The Tinkertoy Construction Set is a toy construction set for children. It was created in 1914—six years after the Frank Hornby's Meccano sets—by Charles H. Pajeau in Evanston, Illinois. Pajeau, a stonemason, designed the toy after seeing children play with sticks and empty spools of thread. Pajeu partnered with Robert Pettit and Gordon Tinker to market a toy that would allow and inspire children to use their imaginations. After an initially slow start, over a million were sold.
The cornerstone of the set is a wooden spool roughly two inches (5 cm) in diameter with holes drilled every 45 degrees around the perimeter and one through the center. Unlike the center, the perimeter holes do not go all the way through. With the differing-length sticks, the set was intended to be based on the Pythagorean progressive right triangle.
The sets were introduced to the public through displays in and around Chicago which included model Ferris wheels. Tinkertoys have been used to create complex machines, including Danny Hillis's tic-tac-toe-playing computer (now in the collection of the Computer History Museum in Mountain View, California) and a robot at Cornell University in 1998.
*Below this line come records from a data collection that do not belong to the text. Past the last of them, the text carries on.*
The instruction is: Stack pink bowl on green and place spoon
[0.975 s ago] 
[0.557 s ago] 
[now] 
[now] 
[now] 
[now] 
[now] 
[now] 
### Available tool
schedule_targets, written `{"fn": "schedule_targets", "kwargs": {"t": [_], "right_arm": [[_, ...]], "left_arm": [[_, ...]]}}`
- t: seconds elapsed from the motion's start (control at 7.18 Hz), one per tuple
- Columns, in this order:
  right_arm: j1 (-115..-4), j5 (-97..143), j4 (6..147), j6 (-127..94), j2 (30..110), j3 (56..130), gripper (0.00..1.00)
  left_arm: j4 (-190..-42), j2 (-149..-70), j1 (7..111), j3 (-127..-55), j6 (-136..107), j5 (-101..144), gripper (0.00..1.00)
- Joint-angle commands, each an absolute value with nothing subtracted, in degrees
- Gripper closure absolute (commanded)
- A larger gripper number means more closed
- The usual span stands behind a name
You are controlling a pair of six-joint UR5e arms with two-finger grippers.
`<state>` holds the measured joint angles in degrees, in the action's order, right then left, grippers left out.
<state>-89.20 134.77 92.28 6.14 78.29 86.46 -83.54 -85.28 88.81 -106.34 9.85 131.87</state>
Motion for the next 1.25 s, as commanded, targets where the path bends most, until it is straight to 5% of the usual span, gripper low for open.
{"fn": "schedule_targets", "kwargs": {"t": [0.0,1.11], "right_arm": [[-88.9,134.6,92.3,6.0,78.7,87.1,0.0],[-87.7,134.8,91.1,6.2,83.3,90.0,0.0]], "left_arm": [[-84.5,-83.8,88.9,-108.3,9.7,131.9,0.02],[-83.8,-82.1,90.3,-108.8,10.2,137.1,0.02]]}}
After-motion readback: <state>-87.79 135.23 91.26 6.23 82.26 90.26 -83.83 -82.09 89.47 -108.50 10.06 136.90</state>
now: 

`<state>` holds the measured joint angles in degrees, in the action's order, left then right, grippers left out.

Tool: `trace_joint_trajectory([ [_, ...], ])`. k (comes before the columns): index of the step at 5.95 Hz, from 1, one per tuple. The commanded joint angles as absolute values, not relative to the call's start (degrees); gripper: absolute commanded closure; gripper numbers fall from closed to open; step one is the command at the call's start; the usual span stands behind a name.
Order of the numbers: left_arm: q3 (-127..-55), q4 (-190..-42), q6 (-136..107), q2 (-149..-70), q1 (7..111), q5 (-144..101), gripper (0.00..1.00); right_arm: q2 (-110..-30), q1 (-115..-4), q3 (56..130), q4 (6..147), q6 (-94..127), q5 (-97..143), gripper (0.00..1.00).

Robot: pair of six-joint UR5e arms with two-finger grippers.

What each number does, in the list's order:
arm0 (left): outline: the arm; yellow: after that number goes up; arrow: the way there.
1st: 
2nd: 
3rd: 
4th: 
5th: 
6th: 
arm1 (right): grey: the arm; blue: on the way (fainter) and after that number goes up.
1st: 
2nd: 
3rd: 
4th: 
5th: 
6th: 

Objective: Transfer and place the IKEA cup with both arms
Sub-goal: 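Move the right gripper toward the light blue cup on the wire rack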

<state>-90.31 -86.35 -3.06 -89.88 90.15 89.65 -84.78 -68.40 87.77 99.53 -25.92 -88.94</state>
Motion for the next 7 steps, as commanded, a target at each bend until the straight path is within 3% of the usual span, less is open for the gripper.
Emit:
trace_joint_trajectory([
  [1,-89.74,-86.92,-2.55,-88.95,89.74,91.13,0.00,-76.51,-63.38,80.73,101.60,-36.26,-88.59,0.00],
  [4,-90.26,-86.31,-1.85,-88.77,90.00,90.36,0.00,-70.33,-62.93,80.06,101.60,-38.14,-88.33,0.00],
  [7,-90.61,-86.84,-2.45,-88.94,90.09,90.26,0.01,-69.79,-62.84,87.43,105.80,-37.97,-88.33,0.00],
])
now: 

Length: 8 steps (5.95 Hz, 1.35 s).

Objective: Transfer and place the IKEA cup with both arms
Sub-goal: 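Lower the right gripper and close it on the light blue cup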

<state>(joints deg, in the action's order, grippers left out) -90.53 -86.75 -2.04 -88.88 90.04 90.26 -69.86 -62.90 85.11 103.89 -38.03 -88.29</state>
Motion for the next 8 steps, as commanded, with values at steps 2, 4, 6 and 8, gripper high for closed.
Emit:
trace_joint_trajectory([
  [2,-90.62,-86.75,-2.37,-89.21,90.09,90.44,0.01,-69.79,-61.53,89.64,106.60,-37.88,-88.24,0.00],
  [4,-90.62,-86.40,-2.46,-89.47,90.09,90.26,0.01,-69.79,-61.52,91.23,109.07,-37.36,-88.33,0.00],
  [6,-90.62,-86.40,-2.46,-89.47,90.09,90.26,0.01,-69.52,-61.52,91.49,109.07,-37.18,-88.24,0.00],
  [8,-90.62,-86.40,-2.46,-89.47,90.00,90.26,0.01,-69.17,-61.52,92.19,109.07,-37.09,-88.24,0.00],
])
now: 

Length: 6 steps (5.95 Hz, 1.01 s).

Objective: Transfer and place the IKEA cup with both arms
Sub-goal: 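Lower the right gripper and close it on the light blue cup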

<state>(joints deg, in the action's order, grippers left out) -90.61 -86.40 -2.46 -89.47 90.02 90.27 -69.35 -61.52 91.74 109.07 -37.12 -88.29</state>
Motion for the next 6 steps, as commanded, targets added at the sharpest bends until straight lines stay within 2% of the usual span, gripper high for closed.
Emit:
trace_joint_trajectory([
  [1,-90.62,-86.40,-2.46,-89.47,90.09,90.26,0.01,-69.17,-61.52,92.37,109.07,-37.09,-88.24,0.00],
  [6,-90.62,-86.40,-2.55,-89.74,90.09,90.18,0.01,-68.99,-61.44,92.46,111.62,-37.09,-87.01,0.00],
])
One of Tinker Toy’s most distinctive features is the toy’s packaging. Initially, the mailing tube design was chosen to reduce shipping costs. Early versions of the packaging included an address label on the tube with space for postage. To assist consumers in differentiating between the various offerings, sets were placed in mail tube packages of different sizes and also delineated with a number (ex: 116, 136) and a name (ex: major, prep, big boy, junior, grad). A colorful “how-to” instruction guide accompanied each set. In the 1950s, color was added and the wooden sticks appeared in red, green, blue, and yellow.